The secrets out! :whistling:


----------



## laurie g (Nov 28, 2008)

what show are you doing bud? you are looking like a shredded wheat ( i mean cut not white and flakey)


----------



## mattiasl (Jan 13, 2009)

ParaManiac said:


> The secrets out! :whistling:


Ha ha ha...

Coleman eat lots of bean on his diet, my girlfriend have not complained yet :whistling:


----------



## mattiasl (Jan 13, 2009)

laurie g said:


> what show are you doing bud? you are looking like a shredded wheat ( i mean cut not white and flakey)


Im going for SWEDEN GRAND PRIX in April and it´s open for other contries to compete to.

http://www.swedengrandprix.se/


----------



## BigDom86 (Jul 27, 2008)

nothing wrong with beans. the only reason i dont eat them is because of ridicolously high salt levels


----------



## ParaManiac (Mar 20, 2007)

Looking great Mattias :thumbup1:


----------



## MarkM (Sep 24, 2008)

Looking good mate, good luck with the diet and competition.


----------



## mattiasl (Jan 13, 2009)

Tanx all i will go 100%.


----------



## ParaManiac (Mar 20, 2007)

mattiasl said:


> Tanx all i will go 100%.


At Olympic i hope! :thumbup1:

It'll be good to have your experience around


----------



## mattiasl (Jan 13, 2009)

BigDom86 said:


> nothing wrong with beans. the only reason i dont eat them is because of ridicolously high salt levels


Cause im Swedish everthing is salty here:beer:


----------



## mattiasl (Jan 13, 2009)

Now i´m off to the gym and it´s legs on the schedule, i train my front legs easy cause they grow so fast and i will not pass my competiton weigh if i go hard with them. (someone who want to swap a little bit of legs for overbodey with me?)

//Mattias


----------



## FATBOY (Mar 4, 2008)

good luck with this you obviously know what your body responds to if it aint broke dont fix it


----------



## xzx (Jun 6, 2008)

gym rat said:


> are you sure you want to be having baked beans at this stage mate and also, is it wise to be dropping carbs so drastically at 12weeks out, why not lower them gradually, im 8 and half weeks from show and im consuming 180g carbs and 250 protein per day and when i stop losing weight on that i will drop crabs to 150g, complicating things only makes the weight loss harder, by 5weeks out going by your diet you will be on zero carbs i assume,


 No offence mate but the guy looks great.
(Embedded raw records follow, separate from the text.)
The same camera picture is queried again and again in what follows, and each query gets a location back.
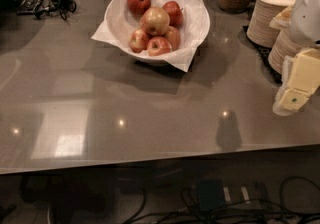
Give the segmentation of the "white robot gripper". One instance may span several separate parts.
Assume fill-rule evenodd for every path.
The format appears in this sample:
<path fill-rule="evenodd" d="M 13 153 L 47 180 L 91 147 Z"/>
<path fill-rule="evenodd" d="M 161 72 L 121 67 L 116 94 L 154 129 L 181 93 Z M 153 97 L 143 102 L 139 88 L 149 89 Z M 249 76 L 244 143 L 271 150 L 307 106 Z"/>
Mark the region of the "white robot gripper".
<path fill-rule="evenodd" d="M 320 0 L 296 0 L 292 7 L 290 39 L 307 48 L 295 57 L 289 86 L 302 94 L 298 111 L 309 101 L 320 86 Z"/>

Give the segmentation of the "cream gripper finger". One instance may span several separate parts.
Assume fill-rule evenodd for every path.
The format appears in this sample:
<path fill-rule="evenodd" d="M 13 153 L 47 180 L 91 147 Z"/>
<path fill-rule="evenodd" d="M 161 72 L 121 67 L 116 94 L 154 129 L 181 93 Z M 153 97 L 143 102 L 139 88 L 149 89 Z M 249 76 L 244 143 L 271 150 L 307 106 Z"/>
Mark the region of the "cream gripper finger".
<path fill-rule="evenodd" d="M 289 116 L 298 111 L 302 94 L 296 88 L 289 86 L 293 68 L 297 65 L 298 57 L 286 56 L 282 67 L 282 85 L 280 86 L 273 104 L 273 112 L 279 116 Z"/>

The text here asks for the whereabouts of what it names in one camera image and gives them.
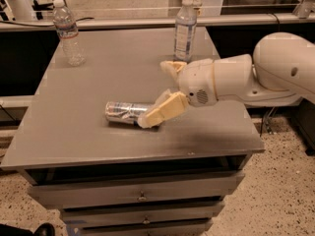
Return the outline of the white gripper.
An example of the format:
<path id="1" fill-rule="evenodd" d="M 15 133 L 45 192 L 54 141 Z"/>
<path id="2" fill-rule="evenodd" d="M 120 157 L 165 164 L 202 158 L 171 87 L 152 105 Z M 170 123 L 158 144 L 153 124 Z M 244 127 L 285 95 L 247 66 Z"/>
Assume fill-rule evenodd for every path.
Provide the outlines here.
<path id="1" fill-rule="evenodd" d="M 195 107 L 217 103 L 215 63 L 212 59 L 193 61 L 188 65 L 182 61 L 162 61 L 159 65 L 164 73 L 178 81 L 180 91 L 164 91 L 156 102 L 139 116 L 140 127 L 151 128 L 177 117 L 185 112 L 189 103 Z"/>

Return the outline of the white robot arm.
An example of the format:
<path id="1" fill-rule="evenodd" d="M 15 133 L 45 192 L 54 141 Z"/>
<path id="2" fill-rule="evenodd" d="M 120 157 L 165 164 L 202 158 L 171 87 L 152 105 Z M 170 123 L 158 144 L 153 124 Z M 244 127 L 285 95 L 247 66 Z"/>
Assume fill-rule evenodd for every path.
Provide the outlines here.
<path id="1" fill-rule="evenodd" d="M 188 106 L 236 100 L 247 106 L 287 106 L 301 98 L 315 102 L 315 44 L 288 32 L 264 36 L 251 55 L 191 63 L 163 61 L 176 82 L 138 119 L 151 128 L 185 112 Z"/>

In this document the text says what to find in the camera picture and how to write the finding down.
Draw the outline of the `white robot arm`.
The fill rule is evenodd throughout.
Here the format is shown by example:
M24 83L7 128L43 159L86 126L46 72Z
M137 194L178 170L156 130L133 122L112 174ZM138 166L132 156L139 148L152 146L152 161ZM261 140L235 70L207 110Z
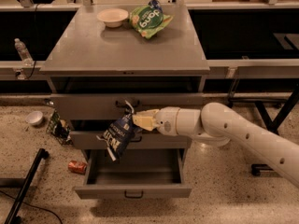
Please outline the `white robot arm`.
M253 124L226 105L139 111L133 114L133 122L144 130L188 136L212 146L224 146L233 140L299 187L299 145Z

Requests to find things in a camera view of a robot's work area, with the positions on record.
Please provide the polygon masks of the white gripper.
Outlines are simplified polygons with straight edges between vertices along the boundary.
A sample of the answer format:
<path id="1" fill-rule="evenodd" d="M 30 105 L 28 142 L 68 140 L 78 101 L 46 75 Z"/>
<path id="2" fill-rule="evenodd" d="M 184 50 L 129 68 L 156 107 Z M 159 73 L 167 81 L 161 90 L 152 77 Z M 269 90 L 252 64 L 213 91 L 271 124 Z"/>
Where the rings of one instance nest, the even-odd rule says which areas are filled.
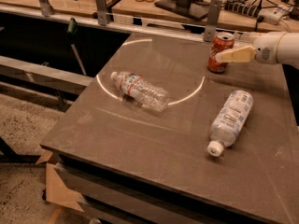
<path id="1" fill-rule="evenodd" d="M 276 64 L 278 45 L 285 34 L 285 32 L 270 32 L 259 35 L 254 39 L 253 46 L 226 49 L 217 53 L 215 59 L 218 63 L 248 63 L 255 58 L 259 63 Z"/>

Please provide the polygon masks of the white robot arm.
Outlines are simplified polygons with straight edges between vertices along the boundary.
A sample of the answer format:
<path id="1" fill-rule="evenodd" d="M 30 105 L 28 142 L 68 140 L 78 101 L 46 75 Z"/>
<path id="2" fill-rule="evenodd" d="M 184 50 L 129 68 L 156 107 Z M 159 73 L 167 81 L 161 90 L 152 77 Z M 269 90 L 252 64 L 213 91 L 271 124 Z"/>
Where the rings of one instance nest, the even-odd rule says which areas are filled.
<path id="1" fill-rule="evenodd" d="M 287 64 L 299 68 L 299 34 L 288 32 L 247 33 L 232 49 L 216 54 L 219 63 Z"/>

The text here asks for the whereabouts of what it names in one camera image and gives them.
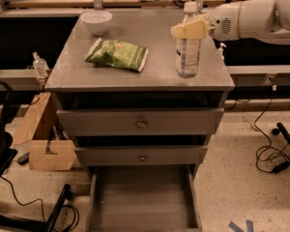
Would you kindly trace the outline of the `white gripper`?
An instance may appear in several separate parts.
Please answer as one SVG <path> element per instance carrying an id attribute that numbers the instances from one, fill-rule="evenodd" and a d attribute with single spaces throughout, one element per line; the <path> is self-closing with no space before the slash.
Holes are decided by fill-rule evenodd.
<path id="1" fill-rule="evenodd" d="M 241 2 L 227 3 L 215 7 L 210 13 L 198 14 L 189 22 L 182 22 L 171 27 L 175 39 L 204 39 L 208 35 L 218 41 L 236 41 L 240 38 L 239 14 Z"/>

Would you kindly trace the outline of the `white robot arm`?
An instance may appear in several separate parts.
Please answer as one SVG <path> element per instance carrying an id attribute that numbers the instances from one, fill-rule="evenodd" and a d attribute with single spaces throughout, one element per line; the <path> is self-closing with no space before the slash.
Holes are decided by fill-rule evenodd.
<path id="1" fill-rule="evenodd" d="M 290 0 L 246 0 L 215 7 L 205 14 L 184 17 L 171 27 L 175 39 L 237 41 L 256 39 L 290 45 Z"/>
If this is the diet he used previously why change it?


----------



## hilly (Jan 19, 2008)

looking good in the pic from 2007 mate. how much were you weighing in at their?


----------



## mattiasl (Jan 13, 2009)

xzx said:


> No offence mate but the guy looks great. If this is the diet he used previously why change it?


I do a new diet every competition to see what works best, in the 2007 diet i ate only Vitargo from carbs and the rest of the meals was chicken and weggies.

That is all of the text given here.